British publishing house

Paternoster Press is a British Christian publishing house which was founded by B. Howard Mudditt (1906–1992) in 1936. Mudditt was a Bank of England clerk who decided to move into publishing after seeing the many publishers based on London's Paternoster Row during his lunch hours; the firm was named after the street, and also alluded to the Lord's Prayer.
The Irish Times described Paternoster as "a synonym for scholarly, evangelical Christian publications."

Mudditt led a Plymouth Brethren assembly in Walthamstow, a north-east suburb of London. Through this and other connections, Mudditt formed relationships with many religious scholars who then published in Paternoster, including F. F. Bruce, H.L. Ellison, George H. Lang, and I. H. Marshall. In its early decades, Paternoster collaborated with other publishers, including Inter-Varsity Fellowship (later Inter-Varsity Press) and the American firm Eerdmans.

Paternoster began with the publication of a children's magazine, Horizon and followed with another magazine, The Harvester, and a regular evangelical booklet, The Emergency Post. Also among Paternosters early works were a periodical, Science and Religion. In 1956, Inter-Varsity Fellowship sold the periodical, Evangelical Quarterly to Paternoster. Another significant publication was the New International Greek Text Commentary of the Bible, coedited by I. Howard Marshall, W. Ward Gasque, and Donald Hagner and published with Eerdmans. Later authors publishing in Paternoster include Tim Grass and Harold Rowdon. In the 1990s and 2000s, the publisher also presented a series of noted academic monograms: Paternoster Biblical Monographs, Paternoster Theological Monographs, Studies in Christian History and Thought, Studies in Evangelical History and Thought, and Studies in Baptist History and Thought. Paternoster Biblical Monographs, a series in the Evangelical tradition, broadly defined, won praise for the high caliber of its scholarship.
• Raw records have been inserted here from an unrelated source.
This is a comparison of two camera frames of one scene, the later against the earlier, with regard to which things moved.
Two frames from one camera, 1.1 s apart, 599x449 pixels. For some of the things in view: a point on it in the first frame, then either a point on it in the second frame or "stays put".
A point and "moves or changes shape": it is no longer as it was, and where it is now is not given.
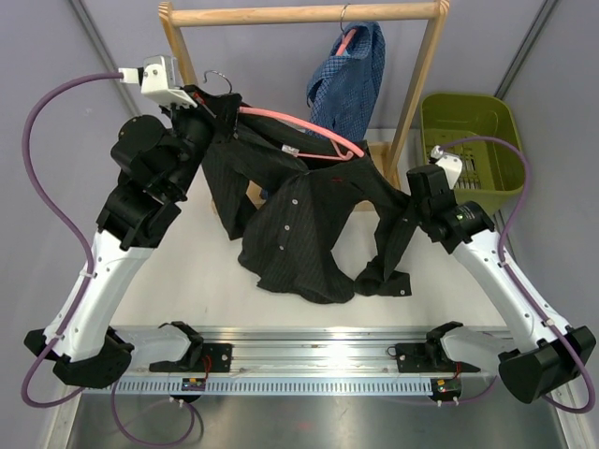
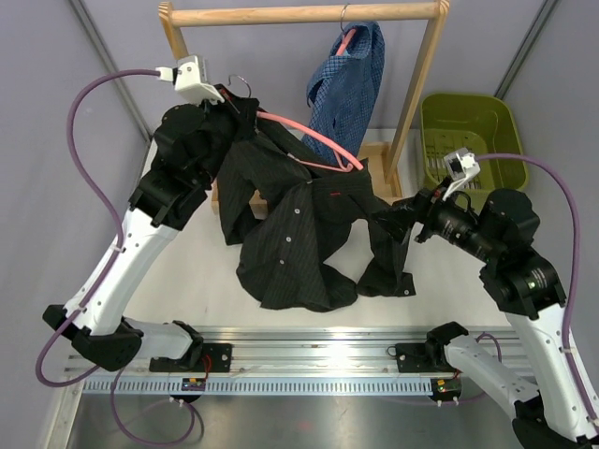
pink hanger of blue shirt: (347, 35) stays put
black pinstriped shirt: (293, 179) moves or changes shape
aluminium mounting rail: (316, 350) stays put
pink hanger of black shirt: (351, 153) to (345, 158)
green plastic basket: (492, 171) stays put
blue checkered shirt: (343, 92) stays put
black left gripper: (202, 111) to (241, 110)
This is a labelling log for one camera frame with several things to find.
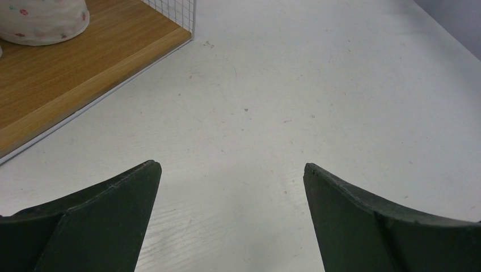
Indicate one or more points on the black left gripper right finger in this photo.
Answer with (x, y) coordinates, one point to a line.
(357, 230)

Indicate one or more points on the white wire wooden shelf rack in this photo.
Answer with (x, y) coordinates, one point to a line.
(44, 87)

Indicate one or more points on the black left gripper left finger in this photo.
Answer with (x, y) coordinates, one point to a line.
(99, 228)

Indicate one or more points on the white red-dotted toilet roll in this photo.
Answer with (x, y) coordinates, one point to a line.
(43, 22)
Paternoster relocated to Exeter in 1962. In 1975, Mudditt's son, Jeremy, became managing director and in 1976 was joined by Peter Cousins. In 1992 it was purchased by the Christian book distributor Send the Light as part of their Authentic Media division based in Milton Keynes, and moved to Carlisle, England.
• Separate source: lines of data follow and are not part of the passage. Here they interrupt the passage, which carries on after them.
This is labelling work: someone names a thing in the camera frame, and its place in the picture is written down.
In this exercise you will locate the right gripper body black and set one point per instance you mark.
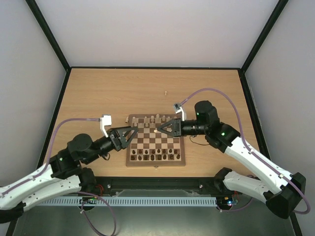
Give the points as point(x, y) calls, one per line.
point(177, 128)

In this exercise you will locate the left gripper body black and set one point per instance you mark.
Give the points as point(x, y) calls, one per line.
point(117, 145)

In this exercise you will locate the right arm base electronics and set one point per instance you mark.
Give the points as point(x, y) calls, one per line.
point(226, 203)

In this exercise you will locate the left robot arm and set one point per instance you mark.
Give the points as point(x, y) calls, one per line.
point(63, 174)

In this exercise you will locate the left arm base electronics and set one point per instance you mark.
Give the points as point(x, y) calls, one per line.
point(89, 199)

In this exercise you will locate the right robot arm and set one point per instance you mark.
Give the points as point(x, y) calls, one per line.
point(278, 188)

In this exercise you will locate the wooden chess board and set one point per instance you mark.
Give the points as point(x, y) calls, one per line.
point(147, 139)

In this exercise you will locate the dark pieces back row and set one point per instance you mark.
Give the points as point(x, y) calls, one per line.
point(141, 151)

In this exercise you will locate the dark pieces row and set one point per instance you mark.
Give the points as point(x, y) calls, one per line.
point(141, 151)
point(153, 157)

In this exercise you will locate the dark pieces front row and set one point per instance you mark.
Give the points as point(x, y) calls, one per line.
point(153, 157)

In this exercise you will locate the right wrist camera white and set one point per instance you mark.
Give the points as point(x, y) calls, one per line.
point(179, 110)

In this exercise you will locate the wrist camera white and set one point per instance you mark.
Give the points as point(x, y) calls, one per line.
point(105, 121)
point(179, 110)

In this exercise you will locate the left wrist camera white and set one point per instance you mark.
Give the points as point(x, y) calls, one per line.
point(105, 121)

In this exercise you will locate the black aluminium frame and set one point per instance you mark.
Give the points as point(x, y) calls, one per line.
point(161, 183)

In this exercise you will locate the grey slotted cable duct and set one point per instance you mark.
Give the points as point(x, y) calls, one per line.
point(136, 202)
Paternoster's imprints include Regnum (an academic list) and Rutherford House (a popular historical list); it also publishes books with specific imprints for organisations such as WEF (World Evangelisation Fellowship), YWAM (Youth with a Mission) and Spring Harvest.
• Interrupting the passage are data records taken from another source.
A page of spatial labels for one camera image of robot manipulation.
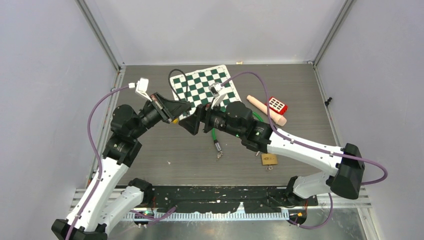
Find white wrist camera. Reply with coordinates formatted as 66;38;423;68
208;82;233;109
128;77;153;102

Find brass padlock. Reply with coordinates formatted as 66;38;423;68
261;153;278;166

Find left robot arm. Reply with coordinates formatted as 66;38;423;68
51;93;191;240

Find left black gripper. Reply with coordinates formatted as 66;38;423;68
130;91;191;139

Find small keys on table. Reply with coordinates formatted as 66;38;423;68
216;151;223;161

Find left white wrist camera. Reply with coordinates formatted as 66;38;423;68
128;77;153;102

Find green cable lock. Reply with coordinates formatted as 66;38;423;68
211;112;264;153

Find red white block toy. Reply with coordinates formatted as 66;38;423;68
267;96;288;116

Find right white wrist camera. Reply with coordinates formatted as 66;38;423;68
208;82;233;109

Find purple cable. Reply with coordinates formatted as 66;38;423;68
219;71;388;230
64;85;137;240

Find green white chessboard mat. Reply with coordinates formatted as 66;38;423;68
169;65;230;120

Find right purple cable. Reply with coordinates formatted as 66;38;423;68
219;71;388;230

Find black cable lock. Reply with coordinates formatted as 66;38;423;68
168;68;190;102

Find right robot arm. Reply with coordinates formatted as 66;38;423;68
178;101;365;205

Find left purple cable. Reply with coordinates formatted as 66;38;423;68
64;85;137;240

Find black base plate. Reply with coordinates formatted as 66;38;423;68
142;185;318;214

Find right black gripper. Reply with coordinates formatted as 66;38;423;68
179;97;245;138
In December 2009, as part of the failure of STL (Send the Light), Paternoster was sold to Australian-based company Koorong, which, prior to this, was primarily a retailer of Christian books, music and gifts. Subsequently, in 2015, Koorong became part of Bible Society Australia, but the change of ownership did not include Authentic Media Ltd, which in 2024 still exists and still uses the Paternoster imprint.

==Sources==
- Grass, Tim. FF Bruce: A Life. Wm. B. Eerdmans Publishing, 2012.
- Neil Summerton, Jeremy Mudditt. Brethren Historical Review. (2010) Vol 6: pp. 122–125
- Ten Harmsel, Larry, and Reinder Van Til. An Eerdmans Century. Wm. B. Eerdmans Publishing, 2011.
- Paternoster Press Papers, Administrative History. ELGAR: Electronic Gateway to Archives at Rylands. The University of Manchester Library Collections, Manchester, UK.